(PROBLEM): Going down the data below, set down exactly the line with "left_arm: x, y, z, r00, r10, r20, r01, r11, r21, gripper" and each line after it through the line with "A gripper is"; no other lines.

(LISTED ENTRIES):

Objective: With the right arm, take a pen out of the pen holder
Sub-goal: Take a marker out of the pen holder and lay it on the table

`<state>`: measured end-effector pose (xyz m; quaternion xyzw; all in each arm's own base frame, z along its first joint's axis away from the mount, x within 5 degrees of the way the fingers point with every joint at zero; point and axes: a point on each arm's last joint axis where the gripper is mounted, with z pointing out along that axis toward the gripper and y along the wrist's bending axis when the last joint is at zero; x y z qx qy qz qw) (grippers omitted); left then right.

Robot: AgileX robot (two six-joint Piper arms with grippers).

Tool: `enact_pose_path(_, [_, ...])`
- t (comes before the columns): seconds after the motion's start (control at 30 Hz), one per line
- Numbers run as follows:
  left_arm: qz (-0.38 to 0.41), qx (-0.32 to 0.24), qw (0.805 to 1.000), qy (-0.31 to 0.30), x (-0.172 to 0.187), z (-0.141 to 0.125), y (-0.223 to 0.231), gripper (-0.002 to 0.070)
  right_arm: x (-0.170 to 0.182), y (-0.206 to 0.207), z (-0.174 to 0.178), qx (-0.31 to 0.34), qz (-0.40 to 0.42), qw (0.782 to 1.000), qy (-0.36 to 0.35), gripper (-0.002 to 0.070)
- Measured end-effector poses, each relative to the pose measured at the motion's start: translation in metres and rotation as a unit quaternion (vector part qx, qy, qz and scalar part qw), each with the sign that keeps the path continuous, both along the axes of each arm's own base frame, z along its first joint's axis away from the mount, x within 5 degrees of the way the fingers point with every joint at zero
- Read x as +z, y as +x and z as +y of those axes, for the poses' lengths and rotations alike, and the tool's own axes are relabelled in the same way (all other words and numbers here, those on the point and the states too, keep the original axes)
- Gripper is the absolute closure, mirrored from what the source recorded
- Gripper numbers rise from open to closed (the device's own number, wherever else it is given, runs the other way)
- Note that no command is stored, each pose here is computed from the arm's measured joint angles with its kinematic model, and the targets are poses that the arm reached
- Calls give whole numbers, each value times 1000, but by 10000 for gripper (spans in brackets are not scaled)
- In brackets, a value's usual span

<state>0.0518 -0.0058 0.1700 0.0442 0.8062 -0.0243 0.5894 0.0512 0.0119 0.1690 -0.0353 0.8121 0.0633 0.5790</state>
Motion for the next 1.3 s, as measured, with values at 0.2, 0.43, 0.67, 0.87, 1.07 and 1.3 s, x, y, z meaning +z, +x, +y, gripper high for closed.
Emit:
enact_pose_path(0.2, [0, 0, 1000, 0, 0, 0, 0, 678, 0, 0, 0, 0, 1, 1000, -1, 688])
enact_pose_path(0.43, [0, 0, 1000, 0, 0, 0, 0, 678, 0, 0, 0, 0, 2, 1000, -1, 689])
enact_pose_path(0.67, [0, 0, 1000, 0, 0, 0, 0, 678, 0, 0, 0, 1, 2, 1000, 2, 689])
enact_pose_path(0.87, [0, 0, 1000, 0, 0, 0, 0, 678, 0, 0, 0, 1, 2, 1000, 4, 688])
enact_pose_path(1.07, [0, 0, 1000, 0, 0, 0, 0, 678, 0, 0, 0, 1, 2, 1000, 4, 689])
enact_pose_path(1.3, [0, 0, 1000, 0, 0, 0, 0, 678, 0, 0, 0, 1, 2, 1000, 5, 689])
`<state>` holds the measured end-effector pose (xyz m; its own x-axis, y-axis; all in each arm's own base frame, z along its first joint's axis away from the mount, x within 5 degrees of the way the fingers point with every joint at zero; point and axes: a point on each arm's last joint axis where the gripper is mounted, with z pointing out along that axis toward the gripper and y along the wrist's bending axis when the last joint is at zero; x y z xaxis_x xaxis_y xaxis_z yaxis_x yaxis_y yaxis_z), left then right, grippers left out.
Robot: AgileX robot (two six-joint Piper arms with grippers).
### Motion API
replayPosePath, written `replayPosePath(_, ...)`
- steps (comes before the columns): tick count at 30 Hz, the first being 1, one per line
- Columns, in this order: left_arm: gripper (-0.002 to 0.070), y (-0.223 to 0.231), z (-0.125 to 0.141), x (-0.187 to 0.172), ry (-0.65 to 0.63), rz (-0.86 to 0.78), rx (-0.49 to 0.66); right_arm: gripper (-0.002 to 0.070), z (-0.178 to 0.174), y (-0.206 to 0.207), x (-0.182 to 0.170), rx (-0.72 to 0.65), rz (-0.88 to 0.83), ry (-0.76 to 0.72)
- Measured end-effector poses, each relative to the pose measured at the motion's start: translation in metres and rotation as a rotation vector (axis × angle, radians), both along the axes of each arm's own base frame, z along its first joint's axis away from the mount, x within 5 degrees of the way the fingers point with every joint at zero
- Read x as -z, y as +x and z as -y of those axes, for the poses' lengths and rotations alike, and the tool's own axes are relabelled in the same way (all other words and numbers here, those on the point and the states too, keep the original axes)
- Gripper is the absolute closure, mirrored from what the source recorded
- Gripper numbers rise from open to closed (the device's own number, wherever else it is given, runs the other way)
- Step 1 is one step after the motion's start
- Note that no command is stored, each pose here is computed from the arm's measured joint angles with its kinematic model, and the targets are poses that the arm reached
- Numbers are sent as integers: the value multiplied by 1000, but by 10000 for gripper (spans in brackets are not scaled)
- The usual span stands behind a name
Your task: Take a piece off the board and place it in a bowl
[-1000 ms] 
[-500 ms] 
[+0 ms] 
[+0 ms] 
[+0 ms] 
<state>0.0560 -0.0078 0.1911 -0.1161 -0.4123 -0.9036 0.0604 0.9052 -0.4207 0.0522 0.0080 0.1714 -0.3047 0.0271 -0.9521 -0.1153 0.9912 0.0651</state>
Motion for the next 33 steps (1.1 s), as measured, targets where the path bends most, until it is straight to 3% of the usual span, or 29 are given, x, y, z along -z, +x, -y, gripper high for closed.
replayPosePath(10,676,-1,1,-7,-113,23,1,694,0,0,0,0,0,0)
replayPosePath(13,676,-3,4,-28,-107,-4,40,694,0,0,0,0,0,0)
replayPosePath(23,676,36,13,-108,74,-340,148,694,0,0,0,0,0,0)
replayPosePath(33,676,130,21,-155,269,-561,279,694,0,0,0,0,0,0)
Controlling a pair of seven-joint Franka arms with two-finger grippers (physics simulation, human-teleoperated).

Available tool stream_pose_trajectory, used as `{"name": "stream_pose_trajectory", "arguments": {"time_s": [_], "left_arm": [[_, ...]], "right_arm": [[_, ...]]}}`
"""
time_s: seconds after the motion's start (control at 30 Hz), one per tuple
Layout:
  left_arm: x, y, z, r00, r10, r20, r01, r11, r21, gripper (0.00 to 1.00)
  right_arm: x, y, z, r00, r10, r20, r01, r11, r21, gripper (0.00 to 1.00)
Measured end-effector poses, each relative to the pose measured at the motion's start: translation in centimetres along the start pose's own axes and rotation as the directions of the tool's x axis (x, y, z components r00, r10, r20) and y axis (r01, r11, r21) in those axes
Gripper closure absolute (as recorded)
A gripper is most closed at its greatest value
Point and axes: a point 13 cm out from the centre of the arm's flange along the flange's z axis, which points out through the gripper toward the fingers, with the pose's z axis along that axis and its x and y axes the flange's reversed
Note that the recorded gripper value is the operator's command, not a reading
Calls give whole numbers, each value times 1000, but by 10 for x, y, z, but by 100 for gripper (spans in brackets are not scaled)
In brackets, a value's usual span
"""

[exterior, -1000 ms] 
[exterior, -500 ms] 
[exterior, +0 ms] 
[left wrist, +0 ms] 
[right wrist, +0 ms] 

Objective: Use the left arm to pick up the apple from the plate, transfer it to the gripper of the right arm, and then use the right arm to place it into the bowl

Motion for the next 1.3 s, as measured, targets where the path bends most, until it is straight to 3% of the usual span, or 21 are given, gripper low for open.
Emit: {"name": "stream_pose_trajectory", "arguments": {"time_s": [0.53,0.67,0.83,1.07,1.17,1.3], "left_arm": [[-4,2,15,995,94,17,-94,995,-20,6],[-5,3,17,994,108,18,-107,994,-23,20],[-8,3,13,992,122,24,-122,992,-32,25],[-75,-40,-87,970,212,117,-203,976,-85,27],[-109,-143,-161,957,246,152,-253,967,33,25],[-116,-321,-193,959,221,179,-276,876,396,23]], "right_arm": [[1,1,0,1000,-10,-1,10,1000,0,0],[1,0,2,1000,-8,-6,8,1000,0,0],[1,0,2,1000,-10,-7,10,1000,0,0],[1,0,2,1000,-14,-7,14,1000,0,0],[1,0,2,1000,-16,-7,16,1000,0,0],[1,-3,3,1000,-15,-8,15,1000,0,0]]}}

(TASK RESPONSE):
  left_arm: x, y, z, r00, r10, r20, r01, r11, r21, gripper (0.00 to 1.00)
  right_arm: x, y, z, r00, r10, r20, r01, r11, r21, gripper (0.00 to 1.00)
Measured end-effector poses, each relative to the pose measured at the motion's start: translation in centimetres along the start pose's own axes and rotation as the directions of the tool's x axis (x, y, z components r00, r10, r20) and y axis (r01, r11, r21) in those axes
Gripper closure absolute (as recorded)
A gripper is most closed at its greatest value

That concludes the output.